Do societies need more financial backing to provide this vital support?

Finn: Definitely more money needs to be put aside for LGBT students and societies. I do think societies need resources and training and support to give advice. Ultimately students aren't trained to deal with this stuff.

Especially with trans students and really complex problems around estrangement and money, often that does need more expertise and universities are not equipping themselves or their students with the skills they need to deal with that.

Shouldn't it be the university's responsibility to support LGBT students?

Sky: It is the responsibility of the institution to take [homophobic abuse] on and proactively say 'we are open and we are welcoming'. Lots are doing that, but it's way more embedded than just one university. It's a societal problem.

Why is homophobia so under-reported at university?

Sky: If you hear homophobic language from a young age and think it's acceptable then you go to school and think it's acceptable, you go to university and think it's acceptable. It just becomes an ongoing cycle.

There are such visible cases of LGBT hate which go unpunished.

Finn: We've had a lot of anecdotal experience of things being brushed off as "banter". People say: 'Oh, that's just how things are'.

Universities don't take it seriously enough. The impact that it has on the individual student. If you feel your halls of residence, which is essentially your home, is no longer a safe space for you to be in, what will that do to your studies? Your self confidence? Universities need to take it much more seriously than they currently do.

Were you surprised at our research revealing lack of reports logged by students?

Finn: When I was a student and things were said to me, things that were completely unacceptable, I didn't report them. You have to really go out of your way to encourage students to report those things. It comes down to a lack of self-confidence and being so used to being discriminated against, you don't think to report it.

I doubt bullying policies are particularly well advertised to students. If someone in your halls calls you a faggot, then you should know what to do.

Sky: We should be encouraging third party reporting too. So there is a space for LGBT people to speak about what's happening to them. It can be very daunting having to come face to face with what may very well be a hate crime.

Are a lot of students worried about the repercussions of reporting homophobic behaviour?

Finn: Naturally. If you're in halls with six other people and one of them says they're being disciplined for a homophobic incident and you're the only gay person in the flat, then it doesn't take Sherlock Holmes to figure out who reported it.

It is a problem. We need to do more around encouraging people to challenge that sort of behaviour. I would like to see institutions to do more during inductions at halls.

Universities tell you 'don't drink too much, don't set the fire alarm off at 3am'; it would be good if they spoke about living with different people. You interact with so many new people at university. It's highly likely there will be people who have never lived wilt an LGBT person before. Then it means you're not the one who has to have those sort of awkward conversations. That would be really helpful.

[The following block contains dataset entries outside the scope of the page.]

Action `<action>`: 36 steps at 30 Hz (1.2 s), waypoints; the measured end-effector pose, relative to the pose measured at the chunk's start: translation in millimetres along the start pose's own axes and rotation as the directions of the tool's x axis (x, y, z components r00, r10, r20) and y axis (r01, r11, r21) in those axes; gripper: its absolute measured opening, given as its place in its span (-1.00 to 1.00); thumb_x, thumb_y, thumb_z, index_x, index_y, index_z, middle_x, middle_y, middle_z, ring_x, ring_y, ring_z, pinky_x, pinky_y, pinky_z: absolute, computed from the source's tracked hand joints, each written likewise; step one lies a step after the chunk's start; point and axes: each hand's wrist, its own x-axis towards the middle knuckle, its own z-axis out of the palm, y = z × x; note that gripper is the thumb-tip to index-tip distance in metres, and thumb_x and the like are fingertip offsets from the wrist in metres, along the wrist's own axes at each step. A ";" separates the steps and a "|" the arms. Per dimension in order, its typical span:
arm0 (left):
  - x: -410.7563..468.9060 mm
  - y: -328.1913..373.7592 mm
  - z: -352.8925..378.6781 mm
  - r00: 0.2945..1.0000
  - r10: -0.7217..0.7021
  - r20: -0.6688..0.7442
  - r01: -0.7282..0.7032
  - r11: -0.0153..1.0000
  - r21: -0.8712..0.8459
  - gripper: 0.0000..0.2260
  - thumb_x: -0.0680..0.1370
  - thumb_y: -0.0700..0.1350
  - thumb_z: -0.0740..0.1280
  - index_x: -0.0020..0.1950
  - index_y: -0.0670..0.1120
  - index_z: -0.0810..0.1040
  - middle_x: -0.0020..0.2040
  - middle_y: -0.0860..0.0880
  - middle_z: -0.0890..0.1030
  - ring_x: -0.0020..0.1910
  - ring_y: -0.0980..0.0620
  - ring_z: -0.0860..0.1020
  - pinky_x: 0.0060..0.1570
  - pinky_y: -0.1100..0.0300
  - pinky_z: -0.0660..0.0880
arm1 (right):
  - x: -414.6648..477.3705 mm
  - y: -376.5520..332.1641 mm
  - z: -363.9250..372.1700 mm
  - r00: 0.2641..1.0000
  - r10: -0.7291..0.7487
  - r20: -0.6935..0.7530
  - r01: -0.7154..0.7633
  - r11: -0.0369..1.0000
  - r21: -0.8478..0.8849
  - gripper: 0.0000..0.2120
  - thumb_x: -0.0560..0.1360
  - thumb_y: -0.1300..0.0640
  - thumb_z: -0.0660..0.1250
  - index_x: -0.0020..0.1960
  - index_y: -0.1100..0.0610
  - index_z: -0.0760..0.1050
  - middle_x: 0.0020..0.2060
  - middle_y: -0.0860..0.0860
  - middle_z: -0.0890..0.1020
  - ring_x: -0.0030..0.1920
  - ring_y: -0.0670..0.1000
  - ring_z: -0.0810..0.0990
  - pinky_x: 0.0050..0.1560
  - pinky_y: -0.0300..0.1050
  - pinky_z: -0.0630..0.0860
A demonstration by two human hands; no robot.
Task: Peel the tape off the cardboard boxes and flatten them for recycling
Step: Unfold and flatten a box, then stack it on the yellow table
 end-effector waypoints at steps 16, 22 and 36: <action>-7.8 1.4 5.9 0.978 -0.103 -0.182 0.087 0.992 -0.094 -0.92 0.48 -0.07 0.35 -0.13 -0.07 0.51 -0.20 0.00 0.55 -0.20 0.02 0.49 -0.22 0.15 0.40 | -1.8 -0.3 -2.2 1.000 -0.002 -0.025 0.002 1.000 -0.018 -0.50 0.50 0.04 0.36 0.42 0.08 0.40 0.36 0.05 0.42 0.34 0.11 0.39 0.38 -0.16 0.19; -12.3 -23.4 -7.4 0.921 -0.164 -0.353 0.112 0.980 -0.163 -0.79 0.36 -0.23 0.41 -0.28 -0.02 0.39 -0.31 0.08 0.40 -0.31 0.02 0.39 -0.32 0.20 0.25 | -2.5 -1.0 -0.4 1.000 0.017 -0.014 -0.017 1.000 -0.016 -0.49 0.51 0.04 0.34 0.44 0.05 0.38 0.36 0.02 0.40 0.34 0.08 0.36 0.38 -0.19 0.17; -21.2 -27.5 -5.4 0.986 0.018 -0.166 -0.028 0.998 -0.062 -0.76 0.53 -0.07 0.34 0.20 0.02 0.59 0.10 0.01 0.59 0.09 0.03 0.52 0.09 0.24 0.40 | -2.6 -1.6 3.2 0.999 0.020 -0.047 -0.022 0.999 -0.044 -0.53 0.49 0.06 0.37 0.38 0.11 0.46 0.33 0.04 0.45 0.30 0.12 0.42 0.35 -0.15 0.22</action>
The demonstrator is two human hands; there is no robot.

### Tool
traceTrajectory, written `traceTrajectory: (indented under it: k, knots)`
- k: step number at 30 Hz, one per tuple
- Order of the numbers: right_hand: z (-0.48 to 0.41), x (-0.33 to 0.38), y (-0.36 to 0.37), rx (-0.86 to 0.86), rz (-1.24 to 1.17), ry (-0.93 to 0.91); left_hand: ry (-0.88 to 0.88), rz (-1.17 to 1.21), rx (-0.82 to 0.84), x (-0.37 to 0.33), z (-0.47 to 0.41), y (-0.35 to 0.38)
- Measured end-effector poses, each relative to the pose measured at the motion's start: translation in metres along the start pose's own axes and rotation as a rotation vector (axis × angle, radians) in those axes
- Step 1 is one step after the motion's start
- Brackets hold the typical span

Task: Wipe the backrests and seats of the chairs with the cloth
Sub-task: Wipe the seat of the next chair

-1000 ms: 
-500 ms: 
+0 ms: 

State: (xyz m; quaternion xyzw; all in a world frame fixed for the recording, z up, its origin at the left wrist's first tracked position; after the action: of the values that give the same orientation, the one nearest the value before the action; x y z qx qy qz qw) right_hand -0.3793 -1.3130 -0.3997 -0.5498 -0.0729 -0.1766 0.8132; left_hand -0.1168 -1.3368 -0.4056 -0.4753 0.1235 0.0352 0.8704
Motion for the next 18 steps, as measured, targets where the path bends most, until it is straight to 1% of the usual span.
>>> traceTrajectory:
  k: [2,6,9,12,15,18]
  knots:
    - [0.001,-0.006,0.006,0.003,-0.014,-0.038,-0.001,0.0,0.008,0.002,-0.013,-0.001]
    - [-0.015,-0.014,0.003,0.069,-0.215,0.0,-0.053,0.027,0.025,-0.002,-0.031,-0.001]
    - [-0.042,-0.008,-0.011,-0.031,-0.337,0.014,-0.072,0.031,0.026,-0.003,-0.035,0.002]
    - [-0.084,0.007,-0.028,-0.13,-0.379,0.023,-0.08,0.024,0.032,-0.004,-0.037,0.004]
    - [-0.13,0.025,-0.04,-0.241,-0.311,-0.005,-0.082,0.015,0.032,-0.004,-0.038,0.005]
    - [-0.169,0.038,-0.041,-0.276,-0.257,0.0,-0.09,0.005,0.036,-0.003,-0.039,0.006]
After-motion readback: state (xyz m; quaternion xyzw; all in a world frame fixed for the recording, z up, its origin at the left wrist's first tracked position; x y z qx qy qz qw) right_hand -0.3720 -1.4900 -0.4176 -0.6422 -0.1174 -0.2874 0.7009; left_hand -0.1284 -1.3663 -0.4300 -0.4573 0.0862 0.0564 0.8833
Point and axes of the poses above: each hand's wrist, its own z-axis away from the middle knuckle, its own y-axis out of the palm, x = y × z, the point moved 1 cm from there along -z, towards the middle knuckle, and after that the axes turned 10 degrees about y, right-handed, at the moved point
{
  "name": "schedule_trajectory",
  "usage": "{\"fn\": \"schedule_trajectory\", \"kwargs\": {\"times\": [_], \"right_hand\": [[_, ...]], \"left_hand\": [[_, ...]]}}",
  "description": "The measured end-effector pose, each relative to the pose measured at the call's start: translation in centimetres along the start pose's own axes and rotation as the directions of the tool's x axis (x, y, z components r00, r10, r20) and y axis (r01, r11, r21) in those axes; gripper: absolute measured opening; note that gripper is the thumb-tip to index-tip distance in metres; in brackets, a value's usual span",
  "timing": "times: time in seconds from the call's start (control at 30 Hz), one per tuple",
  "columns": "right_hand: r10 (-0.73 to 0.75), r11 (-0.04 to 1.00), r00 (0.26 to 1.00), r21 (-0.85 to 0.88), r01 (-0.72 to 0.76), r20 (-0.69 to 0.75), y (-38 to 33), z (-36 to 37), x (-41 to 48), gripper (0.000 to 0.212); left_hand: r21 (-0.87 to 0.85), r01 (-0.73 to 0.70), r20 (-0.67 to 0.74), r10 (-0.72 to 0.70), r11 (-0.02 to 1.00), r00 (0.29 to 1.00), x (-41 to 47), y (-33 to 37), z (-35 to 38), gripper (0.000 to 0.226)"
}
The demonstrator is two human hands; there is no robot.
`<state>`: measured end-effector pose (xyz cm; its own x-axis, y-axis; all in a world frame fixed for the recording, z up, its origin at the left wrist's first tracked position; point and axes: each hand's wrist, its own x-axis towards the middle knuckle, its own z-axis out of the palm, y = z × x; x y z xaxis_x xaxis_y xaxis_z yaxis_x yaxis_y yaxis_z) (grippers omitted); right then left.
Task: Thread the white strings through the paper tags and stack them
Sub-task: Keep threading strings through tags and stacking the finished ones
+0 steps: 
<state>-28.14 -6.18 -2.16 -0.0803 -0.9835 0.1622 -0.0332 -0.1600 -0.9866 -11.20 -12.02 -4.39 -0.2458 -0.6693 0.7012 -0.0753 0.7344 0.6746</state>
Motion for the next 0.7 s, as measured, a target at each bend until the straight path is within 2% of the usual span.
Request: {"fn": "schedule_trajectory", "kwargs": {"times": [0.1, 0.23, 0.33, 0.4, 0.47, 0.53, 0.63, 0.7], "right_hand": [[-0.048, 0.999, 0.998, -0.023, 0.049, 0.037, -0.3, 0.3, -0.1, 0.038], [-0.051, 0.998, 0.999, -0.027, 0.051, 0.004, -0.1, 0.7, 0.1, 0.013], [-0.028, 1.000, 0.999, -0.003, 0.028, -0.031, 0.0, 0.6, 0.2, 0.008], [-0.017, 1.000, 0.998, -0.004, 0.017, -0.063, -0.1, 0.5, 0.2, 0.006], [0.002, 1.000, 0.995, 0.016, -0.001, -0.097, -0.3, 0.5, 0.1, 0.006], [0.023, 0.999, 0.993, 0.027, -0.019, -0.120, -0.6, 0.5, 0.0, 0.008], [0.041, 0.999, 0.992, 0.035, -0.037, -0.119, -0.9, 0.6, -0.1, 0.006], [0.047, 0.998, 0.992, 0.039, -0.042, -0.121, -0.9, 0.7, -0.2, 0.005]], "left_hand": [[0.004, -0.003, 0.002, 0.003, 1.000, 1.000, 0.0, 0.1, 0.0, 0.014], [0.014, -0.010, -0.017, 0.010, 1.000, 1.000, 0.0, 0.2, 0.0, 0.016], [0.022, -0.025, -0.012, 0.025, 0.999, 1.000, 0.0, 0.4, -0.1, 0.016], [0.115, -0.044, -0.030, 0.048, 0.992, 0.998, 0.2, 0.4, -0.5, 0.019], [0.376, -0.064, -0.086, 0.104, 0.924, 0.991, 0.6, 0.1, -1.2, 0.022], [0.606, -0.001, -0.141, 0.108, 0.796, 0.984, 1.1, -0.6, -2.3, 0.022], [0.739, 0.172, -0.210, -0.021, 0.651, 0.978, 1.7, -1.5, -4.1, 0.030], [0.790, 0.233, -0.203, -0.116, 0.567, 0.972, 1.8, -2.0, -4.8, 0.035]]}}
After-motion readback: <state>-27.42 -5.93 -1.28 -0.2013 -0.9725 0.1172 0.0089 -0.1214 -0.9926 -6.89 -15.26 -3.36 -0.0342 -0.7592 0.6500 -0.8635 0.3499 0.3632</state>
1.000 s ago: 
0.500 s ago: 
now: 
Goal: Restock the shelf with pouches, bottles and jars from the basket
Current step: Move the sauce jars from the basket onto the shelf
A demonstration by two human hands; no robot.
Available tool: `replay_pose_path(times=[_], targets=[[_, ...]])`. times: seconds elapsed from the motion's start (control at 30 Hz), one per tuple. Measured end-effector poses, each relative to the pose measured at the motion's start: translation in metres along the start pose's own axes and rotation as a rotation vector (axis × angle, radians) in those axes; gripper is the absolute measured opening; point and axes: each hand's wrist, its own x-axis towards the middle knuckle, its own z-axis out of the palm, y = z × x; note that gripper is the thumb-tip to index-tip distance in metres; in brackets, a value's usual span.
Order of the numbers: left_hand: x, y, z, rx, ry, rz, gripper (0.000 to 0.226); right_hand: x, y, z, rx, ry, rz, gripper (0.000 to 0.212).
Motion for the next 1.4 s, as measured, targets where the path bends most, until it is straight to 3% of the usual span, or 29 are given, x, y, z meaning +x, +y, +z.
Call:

What are the long-term effects if universities continue to fail to take action?

Sky: We often find LGBT people take it upon themselves to educate and inform their straight friends. Speaking from personal experience, it takes a lot out of you having to be the educator all the time. It is a lot of responsibility.

When your identity is called into question, or when you are challenged, it is something very personal and it's very tough. Alongside all this bullying, there's also worrying about LGBT individuals' mental health.

The Youth Chances report showed worrying trends among young LGBT people having mental health issues. You can't look at bullying as a one-off incident. You have to look at its impact on mental health.

Especially if you're estranged from your family, if you don't have many friends, if you come out at university, and then you are bullied. It impacts on your mental health. You stop going to classes because you don't feel safe, or you stop socialising with people. Where does that lead?